The Movie Waffler New Release Review (VOD) - ANOTHER KIND OF WEDDING | The Movie Waffler


Dysfunctional and estranged family members gather for a wedding.

Review by Benjamin Poole

Directed by: Pat Kiely

Starring: Kathleen Turner, Kevin Zegers, Jessica Paré, Jacob Tierney, Wallace Shawn, Frances Fisher


Funny thing: as I’m writing, the entire British nation (if not the Western world) is eagerly prepping for the real-life wedding of the year, with bunting being hung and Kleenex at the ready. Except they’re probably not, because, let’s face it, weddings (even when they are between a lovely American actress and the patron of the Invictus Games) are just utterly boring. Have you ever had a good time at one? No. They’re always the same. Most rely on the same tired script, the same old direction. A recognisable narrative structure that you’ve sat through for what seems like a billion times (come on, when they do the ‘if anyone sees any reason why…’ bit, everybody at the ceremony is secretly hoping that an ex-lover or long-lost relative is going to burst in, simply for the plot twist. Essentially a child, I have to bite my tongue every time). But apparently you can’t say anything, as it’s someone’s ‘big’ day. There’s a forbidding reliance on people’s good will, an assumption that you too are interested in the showy antics of a few people simply because the spotlight is on them: a bit like Another Kind of Wedding, then.

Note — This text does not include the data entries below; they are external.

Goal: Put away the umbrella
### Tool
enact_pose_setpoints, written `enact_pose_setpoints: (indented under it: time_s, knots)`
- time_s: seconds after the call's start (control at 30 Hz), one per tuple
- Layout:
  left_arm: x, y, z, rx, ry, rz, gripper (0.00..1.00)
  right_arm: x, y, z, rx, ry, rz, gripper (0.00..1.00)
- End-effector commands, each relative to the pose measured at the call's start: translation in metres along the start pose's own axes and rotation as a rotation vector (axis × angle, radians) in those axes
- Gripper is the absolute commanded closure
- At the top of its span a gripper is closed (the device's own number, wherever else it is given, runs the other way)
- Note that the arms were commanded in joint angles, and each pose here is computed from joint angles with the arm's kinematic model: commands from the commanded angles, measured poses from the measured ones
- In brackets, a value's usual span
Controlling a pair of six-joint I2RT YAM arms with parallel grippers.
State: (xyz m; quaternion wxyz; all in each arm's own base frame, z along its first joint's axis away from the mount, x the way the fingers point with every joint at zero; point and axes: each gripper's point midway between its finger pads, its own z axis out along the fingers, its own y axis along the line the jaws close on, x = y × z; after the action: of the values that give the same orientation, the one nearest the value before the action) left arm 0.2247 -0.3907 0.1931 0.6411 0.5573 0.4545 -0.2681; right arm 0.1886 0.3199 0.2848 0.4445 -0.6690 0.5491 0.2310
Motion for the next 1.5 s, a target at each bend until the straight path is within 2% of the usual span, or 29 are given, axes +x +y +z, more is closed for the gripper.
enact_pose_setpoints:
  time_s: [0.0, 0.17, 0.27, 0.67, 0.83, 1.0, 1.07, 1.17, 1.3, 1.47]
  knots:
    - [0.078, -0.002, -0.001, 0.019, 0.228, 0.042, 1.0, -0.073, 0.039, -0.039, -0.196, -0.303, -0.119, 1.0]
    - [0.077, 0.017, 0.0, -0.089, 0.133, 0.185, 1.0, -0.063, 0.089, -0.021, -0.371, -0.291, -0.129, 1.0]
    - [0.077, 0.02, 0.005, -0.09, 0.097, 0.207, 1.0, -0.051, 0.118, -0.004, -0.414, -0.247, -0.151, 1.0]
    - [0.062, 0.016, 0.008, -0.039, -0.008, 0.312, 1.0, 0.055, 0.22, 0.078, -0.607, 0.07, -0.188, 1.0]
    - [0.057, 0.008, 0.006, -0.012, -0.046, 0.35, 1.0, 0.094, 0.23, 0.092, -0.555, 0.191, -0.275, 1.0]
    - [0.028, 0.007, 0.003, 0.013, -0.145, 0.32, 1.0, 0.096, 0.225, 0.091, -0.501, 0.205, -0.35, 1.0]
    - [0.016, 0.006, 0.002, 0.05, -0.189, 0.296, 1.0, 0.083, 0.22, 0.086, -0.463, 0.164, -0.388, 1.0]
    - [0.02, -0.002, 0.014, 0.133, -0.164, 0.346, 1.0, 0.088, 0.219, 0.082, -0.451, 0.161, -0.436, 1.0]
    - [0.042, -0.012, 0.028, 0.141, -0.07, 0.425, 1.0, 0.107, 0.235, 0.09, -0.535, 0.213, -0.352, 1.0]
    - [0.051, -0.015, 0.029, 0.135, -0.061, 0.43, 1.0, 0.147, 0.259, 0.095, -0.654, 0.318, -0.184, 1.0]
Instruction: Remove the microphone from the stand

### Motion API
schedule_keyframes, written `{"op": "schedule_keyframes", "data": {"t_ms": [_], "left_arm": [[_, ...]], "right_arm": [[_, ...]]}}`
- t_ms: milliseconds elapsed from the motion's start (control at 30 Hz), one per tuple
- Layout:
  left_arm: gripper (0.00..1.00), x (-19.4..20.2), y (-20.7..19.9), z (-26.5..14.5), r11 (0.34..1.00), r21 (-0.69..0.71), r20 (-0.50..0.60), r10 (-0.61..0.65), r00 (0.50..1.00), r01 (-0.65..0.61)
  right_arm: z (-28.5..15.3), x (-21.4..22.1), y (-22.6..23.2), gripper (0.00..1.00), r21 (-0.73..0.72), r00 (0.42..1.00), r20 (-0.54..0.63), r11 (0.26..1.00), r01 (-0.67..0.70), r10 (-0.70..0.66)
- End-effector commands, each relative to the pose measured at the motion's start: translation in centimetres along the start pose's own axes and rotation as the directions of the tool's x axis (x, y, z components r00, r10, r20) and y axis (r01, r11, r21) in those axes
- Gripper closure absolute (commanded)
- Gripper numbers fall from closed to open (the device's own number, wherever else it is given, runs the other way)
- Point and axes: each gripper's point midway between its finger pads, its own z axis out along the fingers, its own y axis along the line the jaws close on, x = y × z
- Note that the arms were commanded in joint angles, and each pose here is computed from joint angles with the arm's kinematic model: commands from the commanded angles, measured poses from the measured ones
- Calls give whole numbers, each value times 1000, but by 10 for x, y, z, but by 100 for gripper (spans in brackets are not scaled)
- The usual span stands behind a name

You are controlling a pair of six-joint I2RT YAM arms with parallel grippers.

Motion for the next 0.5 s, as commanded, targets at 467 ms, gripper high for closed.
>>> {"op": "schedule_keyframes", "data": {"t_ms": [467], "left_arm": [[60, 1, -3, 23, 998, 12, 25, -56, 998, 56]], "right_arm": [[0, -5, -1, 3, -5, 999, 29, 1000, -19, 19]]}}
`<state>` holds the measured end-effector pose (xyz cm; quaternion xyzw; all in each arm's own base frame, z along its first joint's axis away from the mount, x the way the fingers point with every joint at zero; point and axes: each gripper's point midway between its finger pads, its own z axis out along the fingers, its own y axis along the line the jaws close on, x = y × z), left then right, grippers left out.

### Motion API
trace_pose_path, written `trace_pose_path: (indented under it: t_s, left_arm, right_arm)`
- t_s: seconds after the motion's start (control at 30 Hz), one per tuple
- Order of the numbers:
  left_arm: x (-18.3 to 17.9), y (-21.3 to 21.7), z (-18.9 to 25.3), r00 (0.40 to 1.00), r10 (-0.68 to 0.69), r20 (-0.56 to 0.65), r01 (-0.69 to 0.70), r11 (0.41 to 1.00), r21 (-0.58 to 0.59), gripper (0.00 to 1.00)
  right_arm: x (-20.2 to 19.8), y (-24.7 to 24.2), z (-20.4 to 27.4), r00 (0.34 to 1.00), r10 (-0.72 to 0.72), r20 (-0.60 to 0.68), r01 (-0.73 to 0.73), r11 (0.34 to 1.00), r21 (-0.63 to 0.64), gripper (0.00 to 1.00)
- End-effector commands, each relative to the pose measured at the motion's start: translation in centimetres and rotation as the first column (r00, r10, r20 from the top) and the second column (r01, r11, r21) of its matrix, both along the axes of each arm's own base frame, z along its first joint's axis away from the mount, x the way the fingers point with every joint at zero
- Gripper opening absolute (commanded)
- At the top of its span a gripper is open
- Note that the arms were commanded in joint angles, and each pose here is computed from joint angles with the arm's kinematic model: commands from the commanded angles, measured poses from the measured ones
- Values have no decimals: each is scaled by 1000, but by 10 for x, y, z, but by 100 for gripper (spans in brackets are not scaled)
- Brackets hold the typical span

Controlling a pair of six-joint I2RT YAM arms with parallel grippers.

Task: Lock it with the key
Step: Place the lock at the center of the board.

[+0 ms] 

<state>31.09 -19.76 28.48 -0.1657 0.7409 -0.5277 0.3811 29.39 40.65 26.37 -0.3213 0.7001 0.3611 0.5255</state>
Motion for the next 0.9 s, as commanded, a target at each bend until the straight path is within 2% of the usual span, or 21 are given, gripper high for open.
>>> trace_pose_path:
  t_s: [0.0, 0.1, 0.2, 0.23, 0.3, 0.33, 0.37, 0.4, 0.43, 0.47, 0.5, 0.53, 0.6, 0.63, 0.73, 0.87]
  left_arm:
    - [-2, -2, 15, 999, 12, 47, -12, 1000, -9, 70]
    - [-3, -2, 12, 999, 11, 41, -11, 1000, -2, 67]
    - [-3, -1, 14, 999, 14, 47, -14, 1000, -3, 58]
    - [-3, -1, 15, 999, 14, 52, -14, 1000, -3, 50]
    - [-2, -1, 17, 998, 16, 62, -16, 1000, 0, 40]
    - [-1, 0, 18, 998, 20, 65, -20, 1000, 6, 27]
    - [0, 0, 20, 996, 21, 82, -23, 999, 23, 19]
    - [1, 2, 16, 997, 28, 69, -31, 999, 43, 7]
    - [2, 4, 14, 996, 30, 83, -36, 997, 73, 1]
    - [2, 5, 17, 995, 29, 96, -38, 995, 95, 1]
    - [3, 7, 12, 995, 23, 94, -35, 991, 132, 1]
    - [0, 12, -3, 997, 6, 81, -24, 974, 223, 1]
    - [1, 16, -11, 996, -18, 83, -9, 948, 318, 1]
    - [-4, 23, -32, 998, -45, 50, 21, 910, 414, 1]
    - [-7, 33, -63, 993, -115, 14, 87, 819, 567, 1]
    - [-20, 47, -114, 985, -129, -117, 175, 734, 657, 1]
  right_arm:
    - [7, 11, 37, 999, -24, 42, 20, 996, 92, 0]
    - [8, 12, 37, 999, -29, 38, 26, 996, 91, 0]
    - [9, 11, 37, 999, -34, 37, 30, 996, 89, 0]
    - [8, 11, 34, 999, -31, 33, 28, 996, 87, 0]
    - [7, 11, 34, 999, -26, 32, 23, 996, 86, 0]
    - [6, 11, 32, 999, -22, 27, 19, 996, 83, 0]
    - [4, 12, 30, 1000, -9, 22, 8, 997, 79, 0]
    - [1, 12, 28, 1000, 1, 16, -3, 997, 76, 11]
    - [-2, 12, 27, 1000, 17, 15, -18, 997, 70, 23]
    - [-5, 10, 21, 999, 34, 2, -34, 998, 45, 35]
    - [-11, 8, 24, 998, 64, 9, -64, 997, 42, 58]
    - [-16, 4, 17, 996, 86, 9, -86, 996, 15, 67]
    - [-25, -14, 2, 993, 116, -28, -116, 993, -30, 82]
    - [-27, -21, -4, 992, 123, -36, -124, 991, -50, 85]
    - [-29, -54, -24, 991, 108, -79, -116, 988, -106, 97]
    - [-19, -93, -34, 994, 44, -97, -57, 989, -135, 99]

We’re in the milieu of middle-class, intellectual Canada in Another Kind of Wedding. So, this means kooky, it means first world problems, it means annoying. The wedding of the title is essentially a MacGuffin, an excuse to recalibrate a disparate family with various degrees of issues, with the build-up towards the inevitable commemoration, an ersatz sequence which at least provides a narrative foundation (so really, the same as any other kind of wedding, actually: someone inform trading standards, etc). The plot involves a fella marrying his brother’s ex-girlfriend, and his estranged parents (who happen to be lesbians) having to bear each other’s company for the duration of the ceremony. You get the impression that writer/director Patrick Kiely feels that such situations are in and of themselves potentially hilarious, instead of what I suspect they really are, which is deeply painful and sad.


There’s a glibness to events here, with scenes rattling along with the careless haste of a sketch show. What a kooky bunch this lot are, and no mistake. We start the film in the chief matriarch’s home; she is well random, because her roof has a leak, water pouring in from the ceiling which other characters have to step around, but she doesn’t seem to notice/care about the hazard. Will this household wear and tear, which must have taken some setting up behind the camera, have further plot significance besides being a rather elaborate adjectival image? No. Typical of the film, this is a surface joke that has no meaningful rhyme or reason. Cf. the madcap bit players that wander in and out of the film, enacting so-so turns. The superficial treatment of situations that have the potential to be emotionally fascinating: what would it be like having sex with an ex-partner of a relative? The weirdness, the probability that they are comparing you? YIKES! Can you imagine? This film can’t, and renders such dramatic gold as mere trinkets.


About that matriarch: she’s played by the peerless Kathleen Turner, who is still, and always will be, utterly awesome. Actual Joan Wilder! I love late period Turner, who has eased in to her advancing years with an inspirational nonchalance. It’s just as well that Turner graces this film with her intimidating presence too, as there is little to separate the rest of the ensemble. I’m sorry, but all of these people just look the same to me, and they will to you, the equivalent bunch you’ve seen in many other presumptively zany indie comedies. At one point there is a ukulele. And, early on in the film, when someone is packing for the wedding journey, they stow a big bag of springy, emerald weed which the camera lingers on with all the gracelessness of a teenager ostentatiously smoking a joint to show how hard he is. The class C controlled substance has no further bearing on the plot, and the pointlessness of this illicit close-up typifies the immature nature of Another Kind of Wedding, a film that expects us to be impressed by a bag of drugs.

Another Kind of Wedding is on VOD May 22nd.